## The task
A verbatim printing of the entries that follow is needed; pictures must not appear in it.

(Data items)
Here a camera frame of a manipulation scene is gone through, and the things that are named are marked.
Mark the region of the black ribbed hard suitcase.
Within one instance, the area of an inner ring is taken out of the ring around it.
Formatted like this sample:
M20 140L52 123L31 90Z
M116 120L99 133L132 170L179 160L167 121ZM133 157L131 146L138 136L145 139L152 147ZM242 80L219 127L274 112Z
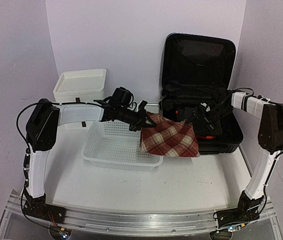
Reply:
M175 111L208 103L216 90L229 90L236 46L228 39L171 33L164 43L161 68L162 115L177 122Z

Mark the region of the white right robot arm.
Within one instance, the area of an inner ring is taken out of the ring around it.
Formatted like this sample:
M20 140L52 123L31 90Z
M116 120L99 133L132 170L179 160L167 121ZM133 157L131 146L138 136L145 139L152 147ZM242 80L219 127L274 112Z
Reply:
M276 161L283 154L283 104L256 96L248 87L223 90L221 98L213 102L197 101L189 108L187 121L193 124L201 154L229 154L239 147L244 134L234 109L259 121L257 165L240 198L242 202L259 203L266 197Z

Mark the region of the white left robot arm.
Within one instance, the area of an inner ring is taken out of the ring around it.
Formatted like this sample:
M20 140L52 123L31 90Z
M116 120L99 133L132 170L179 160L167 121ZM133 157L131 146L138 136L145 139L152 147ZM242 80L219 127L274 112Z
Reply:
M33 199L45 195L46 162L56 143L58 127L80 122L109 121L126 123L133 132L156 127L145 110L147 101L141 101L133 110L130 108L133 98L129 90L118 87L113 95L93 102L51 102L42 98L34 103L34 110L26 124L25 137L28 149L24 173L28 194Z

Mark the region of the white drawer storage box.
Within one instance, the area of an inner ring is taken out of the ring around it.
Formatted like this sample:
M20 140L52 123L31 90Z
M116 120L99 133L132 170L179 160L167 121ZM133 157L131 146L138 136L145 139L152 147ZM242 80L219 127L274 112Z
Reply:
M56 102L89 102L106 98L105 68L65 71L53 89Z

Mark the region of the orange item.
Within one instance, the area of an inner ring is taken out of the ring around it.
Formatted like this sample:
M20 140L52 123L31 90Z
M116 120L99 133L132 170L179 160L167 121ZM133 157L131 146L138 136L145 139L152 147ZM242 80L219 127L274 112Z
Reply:
M209 121L205 116L205 113L200 110L197 110L195 119L190 123L192 124L193 131L198 139L212 140L222 134L220 124Z

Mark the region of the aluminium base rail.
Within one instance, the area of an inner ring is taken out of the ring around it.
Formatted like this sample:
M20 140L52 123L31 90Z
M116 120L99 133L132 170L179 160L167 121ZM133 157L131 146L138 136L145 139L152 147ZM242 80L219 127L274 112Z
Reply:
M142 237L194 235L222 230L235 232L247 224L275 216L270 201L260 217L253 214L246 221L239 222L234 218L232 209L218 212L118 213L75 207L65 208L48 204L45 200L45 197L27 200L26 197L12 193L8 198L6 208L26 215L33 221L53 226L59 225L72 230L98 234Z

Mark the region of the white perforated plastic basket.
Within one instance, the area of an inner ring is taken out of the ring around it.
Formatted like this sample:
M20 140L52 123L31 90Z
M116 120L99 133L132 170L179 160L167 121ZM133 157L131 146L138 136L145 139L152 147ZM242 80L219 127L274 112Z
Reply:
M101 168L150 172L164 158L140 150L139 131L121 121L93 122L82 146L81 157Z

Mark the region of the dark grey dotted cloth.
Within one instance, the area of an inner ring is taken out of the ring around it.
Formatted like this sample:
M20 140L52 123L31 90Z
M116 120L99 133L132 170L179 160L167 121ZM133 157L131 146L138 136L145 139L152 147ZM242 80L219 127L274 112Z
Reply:
M182 121L186 121L187 123L191 123L198 112L198 108L197 107L179 107L176 111L176 120L178 122L182 122Z

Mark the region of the red plaid cloth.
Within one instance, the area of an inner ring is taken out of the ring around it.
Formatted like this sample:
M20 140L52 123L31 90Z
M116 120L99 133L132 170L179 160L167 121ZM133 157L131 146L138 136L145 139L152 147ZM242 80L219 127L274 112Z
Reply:
M172 158L200 156L199 144L191 123L175 122L158 113L147 113L156 123L154 128L140 131L140 151L151 155Z

## Expected answer
Here a camera frame of a manipulation scene is gone through, and the things that are named are marked.
Mark the region of the black ribbed hard suitcase.
Within one instance, the area of an inner ring is taken out of the ring around it.
Formatted like this sample:
M20 140L52 123L31 90Z
M116 120L99 133L132 170L179 160L167 121ZM133 157L131 146L138 136L145 139L152 147ZM242 80L219 127L274 112Z
Reply:
M175 111L208 103L216 90L229 90L236 46L228 39L171 33L164 43L161 68L162 115L177 122Z

Mark the region of the white right robot arm.
Within one instance, the area of an inner ring is taken out of the ring around it.
Formatted like this sample:
M20 140L52 123L31 90Z
M116 120L99 133L132 170L179 160L167 121ZM133 157L131 146L138 136L145 139L152 147ZM242 80L219 127L274 112Z
Reply:
M276 161L283 154L283 104L256 96L248 87L223 90L221 98L213 102L197 101L189 108L187 121L193 124L201 154L229 154L239 147L244 134L234 109L259 121L257 165L240 198L242 202L259 203L266 197Z

Mark the region of the white left robot arm.
Within one instance, the area of an inner ring is taken out of the ring around it.
Formatted like this sample:
M20 140L52 123L31 90Z
M116 120L99 133L132 170L179 160L167 121ZM133 157L131 146L138 136L145 139L152 147ZM242 80L219 127L274 112Z
Reply:
M33 199L45 195L46 162L56 143L58 127L80 122L109 121L126 123L133 132L156 127L145 110L147 101L141 101L133 110L130 108L133 98L129 90L118 87L113 95L93 102L51 102L42 98L34 103L34 110L26 124L25 137L28 149L24 173L28 194Z

Mark the region of the white drawer storage box.
Within one instance, the area of an inner ring is taken out of the ring around it.
Formatted like this sample:
M20 140L52 123L31 90Z
M116 120L99 133L132 170L179 160L167 121ZM133 157L131 146L138 136L145 139L152 147ZM242 80L219 127L274 112Z
Reply:
M56 102L89 102L106 98L105 68L65 71L53 89Z

Mark the region of the orange item.
Within one instance, the area of an inner ring is taken out of the ring around it.
Formatted like this sample:
M20 140L52 123L31 90Z
M116 120L99 133L132 170L179 160L167 121ZM133 157L131 146L138 136L145 139L152 147ZM242 80L219 127L274 112Z
Reply:
M209 121L205 116L205 113L200 110L197 110L195 119L190 123L192 124L193 131L198 139L212 140L222 134L220 124Z

Mark the region of the aluminium base rail.
Within one instance, the area of an inner ring is taken out of the ring around it.
Formatted like this sample:
M20 140L52 123L31 90Z
M116 120L99 133L132 170L179 160L167 121ZM133 157L131 146L138 136L145 139L152 147ZM242 80L219 127L274 112Z
Reply:
M142 237L194 235L222 230L235 232L247 224L275 216L270 201L260 217L253 214L246 221L239 222L234 218L232 209L218 212L118 213L75 207L65 208L48 204L45 200L45 197L27 200L26 197L12 193L8 198L6 208L26 215L33 221L53 226L59 225L72 230L98 234Z

Mark the region of the white perforated plastic basket.
Within one instance, the area of an inner ring is taken out of the ring around it.
Formatted like this sample:
M20 140L52 123L31 90Z
M116 120L99 133L132 170L179 160L167 121ZM133 157L131 146L138 136L145 139L152 147ZM242 80L219 127L274 112Z
Reply:
M101 168L150 172L164 158L140 150L139 131L121 121L93 122L82 146L81 157Z

Mark the region of the dark grey dotted cloth.
Within one instance, the area of an inner ring is taken out of the ring around it.
Formatted like this sample:
M20 140L52 123L31 90Z
M116 120L99 133L132 170L179 160L167 121ZM133 157L131 146L138 136L145 139L152 147ZM242 80L219 127L274 112Z
Reply:
M182 121L186 121L187 123L191 123L198 112L198 108L197 107L179 107L176 111L176 120L178 122L182 122Z

Mark the region of the red plaid cloth.
Within one instance, the area of an inner ring is taken out of the ring around it.
Formatted like this sample:
M20 140L52 123L31 90Z
M116 120L99 133L132 170L179 160L167 121ZM133 157L131 146L138 136L145 139L152 147ZM242 80L219 127L274 112Z
Reply:
M172 158L200 156L199 144L191 123L175 122L158 113L147 113L156 123L154 128L140 131L140 151L151 155Z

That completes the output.